University - Granted Scholarships Would Stretch Last Year's Fund for Next Two

NO WRITER ATTRIBUTED

The Harvard Refugee Committee, which raised $19,000 in a whirlwind campaign late in 1938, is now faced with the possibility of having to dig up an additional $5,000 if it is to carry the 14 refugee students under its charge through to the completion of their education.

But if the University puts up $500 scholarships for each of the refugee students the Committee will be able to scrape along for two more years with the money raised last year from undergraduates and alumni, to whom 35,000 letters asking for funds were mailed.

University Given $10,000

Originally the plan was to bring refugees form Greater Germany to Harvard and support them for a year, but the Committee's drive was so successful that it undertook to support a group of students for three years. At that time the University donated $10,000 in the form of 20 $500 scholarships.

Fourteen of these grants will have been used by June, and the Committee will seek approximately ten more.

Harvard's 14 refugees, eight of whom are graduate students and six undergraduates, registered almost uniformly brilliant records at midyears, with George Rohrlich and Walter Stetner, both first-year graduate students from Vienna, leading the parade with five A's each.
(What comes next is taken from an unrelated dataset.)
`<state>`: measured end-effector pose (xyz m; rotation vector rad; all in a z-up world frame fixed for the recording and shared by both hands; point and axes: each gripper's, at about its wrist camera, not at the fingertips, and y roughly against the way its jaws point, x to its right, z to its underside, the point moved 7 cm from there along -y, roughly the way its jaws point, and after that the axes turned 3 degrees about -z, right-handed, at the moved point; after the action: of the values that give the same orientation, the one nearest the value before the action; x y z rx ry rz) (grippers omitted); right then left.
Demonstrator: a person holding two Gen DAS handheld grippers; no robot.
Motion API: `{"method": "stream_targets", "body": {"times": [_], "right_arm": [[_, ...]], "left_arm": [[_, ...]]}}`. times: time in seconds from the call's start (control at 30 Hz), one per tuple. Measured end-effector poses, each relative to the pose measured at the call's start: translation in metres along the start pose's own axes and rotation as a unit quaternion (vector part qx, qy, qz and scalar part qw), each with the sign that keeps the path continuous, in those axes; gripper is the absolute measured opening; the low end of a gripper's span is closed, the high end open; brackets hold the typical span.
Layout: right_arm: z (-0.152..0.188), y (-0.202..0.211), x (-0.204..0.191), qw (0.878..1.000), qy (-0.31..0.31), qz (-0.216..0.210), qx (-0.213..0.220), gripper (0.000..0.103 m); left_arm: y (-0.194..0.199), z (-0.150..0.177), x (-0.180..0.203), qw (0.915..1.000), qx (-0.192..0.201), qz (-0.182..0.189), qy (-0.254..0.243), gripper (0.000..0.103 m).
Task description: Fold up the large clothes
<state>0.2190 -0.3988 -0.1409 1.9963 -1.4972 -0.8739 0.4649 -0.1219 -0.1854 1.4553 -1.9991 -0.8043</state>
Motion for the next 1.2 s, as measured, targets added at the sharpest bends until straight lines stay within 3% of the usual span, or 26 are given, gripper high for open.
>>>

These high records are not a matter of chance, but of careful selection. Last summer members of the Refugee Committee, which includes Charles E. Ennis '40, chairman, Arthur M. Shain '40, secretary, Max D. Gaebler '41, student treasurer, and Robert F. Herrick '90, graduate treasurer, interviewed over 500 refugees in New York.

Mathematician's Son

Beside Rohrlich and Stetner, the refugees who are graduate students include Herman Noether of Berlin, whose father is a famous German mathematician now in exile in Russia; Karl Deutsche, a Czech who came to Harvard year ago; Walter Pick 2M, another Czech who chalked up an outstanding record for his first half year's work at the Medical School; Herbert Sonthoff of Berlin; Georg Fleishcer, who was formerly a wealthy philanthropist and educational leader in Vienna and was exiled without a penny because he married Jewess; and Klemens Klemperer, another Austrian.

Undergraduates include Kurt Hertzfeld '42, an Austrian Economics concentrator; Jiri Springer '42 and Walter Robitschek 42, lifelong friends who went to Columbia together before coming to Harvard, Johannes Imhof '42, another Austrian and an Economics student; Thomas Wiener '42, a Czech and a Government concentrator; and Milos Safranek '42.